I think what people expect from our public officials is a reasonable discourse, a minimum of grandstanding and a genuine effort for the compromise necessary. I will excuse Washington reporters and political zealots who seem to function at the level of junior high school kids with their he said she said mentality and the NASCAR desire for terrible and spectacular accidents.

Debate can be boring. if you listen to the talk shows on NPR, which I consider true venues of public debate. (As opposed to the this is my opinion and I want everyone that agrees to call in and support it, programs.) you often get the sense that people are not listening to the subject matter. They some how relate issues that are off the subject and or find pleasure in contriving the tragic outcome in the minutia of details. Sure globalization is an issue we need to discuss and this is how it relates to the late honey dew melon growing season. (Watch C-Span instead of ESPN for a half hour.) The important issue is not that public debate can put you t sleep, but that there be a venue for public debate, because out of that pile of nonsense someone may come up with an answer to a question that has merit.

Our problems in Iraq stem from one very important moment. That moment occurred when the House and Senate authorized the President almost unlimited power to wage war. Almost all who were involved in that vote now admit that there was not a sufficient amount of thought and an overabundance of emotion in that vote. Most would like to take it back.

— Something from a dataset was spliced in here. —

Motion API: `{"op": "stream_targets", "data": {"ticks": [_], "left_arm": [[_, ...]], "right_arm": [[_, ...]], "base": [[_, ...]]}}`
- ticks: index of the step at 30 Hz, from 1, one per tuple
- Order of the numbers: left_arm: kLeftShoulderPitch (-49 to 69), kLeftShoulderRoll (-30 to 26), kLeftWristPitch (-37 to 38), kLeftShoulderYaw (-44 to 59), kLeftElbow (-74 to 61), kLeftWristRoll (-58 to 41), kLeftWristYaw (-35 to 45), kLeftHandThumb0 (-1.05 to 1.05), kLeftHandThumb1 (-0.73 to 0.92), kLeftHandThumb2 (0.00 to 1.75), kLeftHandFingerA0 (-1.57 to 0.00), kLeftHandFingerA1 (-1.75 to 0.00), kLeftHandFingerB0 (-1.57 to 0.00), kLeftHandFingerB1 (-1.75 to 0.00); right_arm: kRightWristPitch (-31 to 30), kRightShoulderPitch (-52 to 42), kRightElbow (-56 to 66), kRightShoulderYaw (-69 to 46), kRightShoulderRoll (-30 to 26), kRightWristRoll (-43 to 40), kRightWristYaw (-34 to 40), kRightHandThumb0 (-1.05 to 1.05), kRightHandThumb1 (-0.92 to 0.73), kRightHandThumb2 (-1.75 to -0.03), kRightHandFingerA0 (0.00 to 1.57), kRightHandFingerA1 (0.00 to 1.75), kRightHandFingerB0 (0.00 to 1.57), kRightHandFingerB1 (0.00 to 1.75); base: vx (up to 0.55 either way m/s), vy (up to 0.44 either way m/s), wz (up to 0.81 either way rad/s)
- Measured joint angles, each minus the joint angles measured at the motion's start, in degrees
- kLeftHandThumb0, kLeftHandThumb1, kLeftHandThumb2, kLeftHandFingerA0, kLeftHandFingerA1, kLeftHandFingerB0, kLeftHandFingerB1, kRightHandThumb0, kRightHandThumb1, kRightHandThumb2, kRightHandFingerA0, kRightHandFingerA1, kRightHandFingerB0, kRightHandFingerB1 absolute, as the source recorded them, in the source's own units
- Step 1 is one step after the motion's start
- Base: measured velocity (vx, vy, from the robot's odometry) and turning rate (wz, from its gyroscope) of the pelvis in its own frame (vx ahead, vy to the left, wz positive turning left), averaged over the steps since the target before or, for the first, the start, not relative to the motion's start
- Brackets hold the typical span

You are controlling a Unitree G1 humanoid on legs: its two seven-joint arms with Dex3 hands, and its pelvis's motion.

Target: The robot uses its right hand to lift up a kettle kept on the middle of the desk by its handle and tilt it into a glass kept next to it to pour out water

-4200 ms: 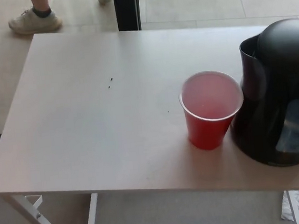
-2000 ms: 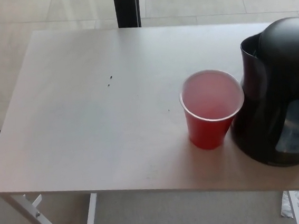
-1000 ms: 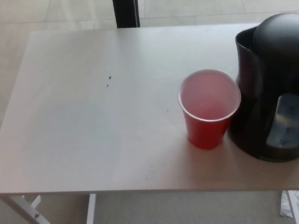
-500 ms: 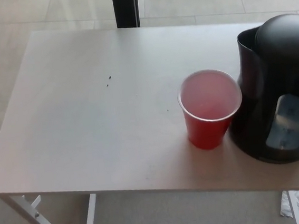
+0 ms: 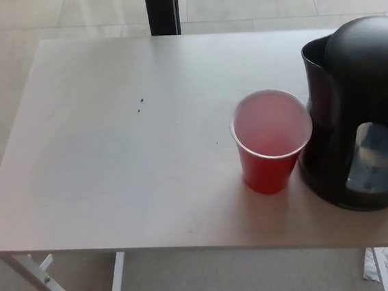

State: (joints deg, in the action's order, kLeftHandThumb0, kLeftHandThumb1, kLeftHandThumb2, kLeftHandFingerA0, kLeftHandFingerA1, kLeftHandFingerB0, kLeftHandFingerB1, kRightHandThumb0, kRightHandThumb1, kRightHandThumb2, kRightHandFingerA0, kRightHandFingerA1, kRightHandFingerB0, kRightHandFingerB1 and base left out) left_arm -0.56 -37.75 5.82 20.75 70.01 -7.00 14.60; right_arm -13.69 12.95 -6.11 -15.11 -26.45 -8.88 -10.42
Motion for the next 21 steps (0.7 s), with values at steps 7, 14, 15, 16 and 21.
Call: {"op": "stream_targets", "data": {"ticks": [7,14,15,16,21], "left_arm": [[-0.5,0.0,0.0,0.0,0.0,0.0,0.0,-0.62,0.78,0.63,-0.7,-0.61,-0.52,-0.54],[-1.0,0.0,0.0,-0.2,0.0,0.0,0.0,-0.64,0.79,0.64,-0.73,-0.63,-0.51,-0.54],[-1.0,-0.1,0.0,-0.2,0.0,0.0,0.0,-0.64,0.79,0.64,-0.71,-0.63,-0.52,-0.55],[-1.0,-0.1,0.0,-0.2,0.0,0.0,0.0,-0.64,0.78,0.63,-0.72,-0.63,-0.52,-0.56],[-1.1,-0.2,0.0,-0.2,0.0,0.0,0.0,-0.65,0.78,0.63,-0.72,-0.63,-0.53,-0.56]], "right_arm": [[2.0,3.0,-0.2,0.8,0.0,2.1,0.4,-0.09,-0.46,-1.33,0.99,1.75,0.86,1.6],[3.6,7.5,-2.2,0.8,0.0,2.8,-0.2,-0.08,-0.48,-1.29,1.0,1.74,0.86,1.56],[3.9,8.1,-2.4,0.8,0.0,2.9,-0.3,-0.07,-0.48,-1.31,0.99,1.75,0.86,1.57],[4.2,8.7,-2.7,0.8,0.0,2.9,-0.5,-0.08,-0.47,-1.32,0.98,1.74,0.85,1.57],[5.7,10.9,-3.7,0.8,-0.1,3.3,-1.3,-0.09,-0.45,-1.32,1.0,1.7,0.89,1.52]], "base": [[0.0,0.0,0.0],[0.0,0.0,0.0],[0.0,0.0,0.0],[0.0,0.0,0.0],[0.0,0.0,0.0]]}}
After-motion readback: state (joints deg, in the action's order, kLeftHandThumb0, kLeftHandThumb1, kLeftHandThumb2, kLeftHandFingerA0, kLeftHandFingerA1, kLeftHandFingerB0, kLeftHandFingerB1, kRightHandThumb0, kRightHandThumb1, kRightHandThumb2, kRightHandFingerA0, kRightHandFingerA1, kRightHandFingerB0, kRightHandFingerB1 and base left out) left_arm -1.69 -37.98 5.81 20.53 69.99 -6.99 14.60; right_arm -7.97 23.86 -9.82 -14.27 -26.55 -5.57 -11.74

The domination of one party over the other in both the House Senate and the White House has been a great wet blanket on the issue of debate in government. I don't think it would be much better if the parties switched in terms of their access to power. What we have today is a government that is trying to learn how, after many years of not practicing, to cooperate. What we have now is two groups trying to decide how many pillows should be on the bed after it's made and where they should go.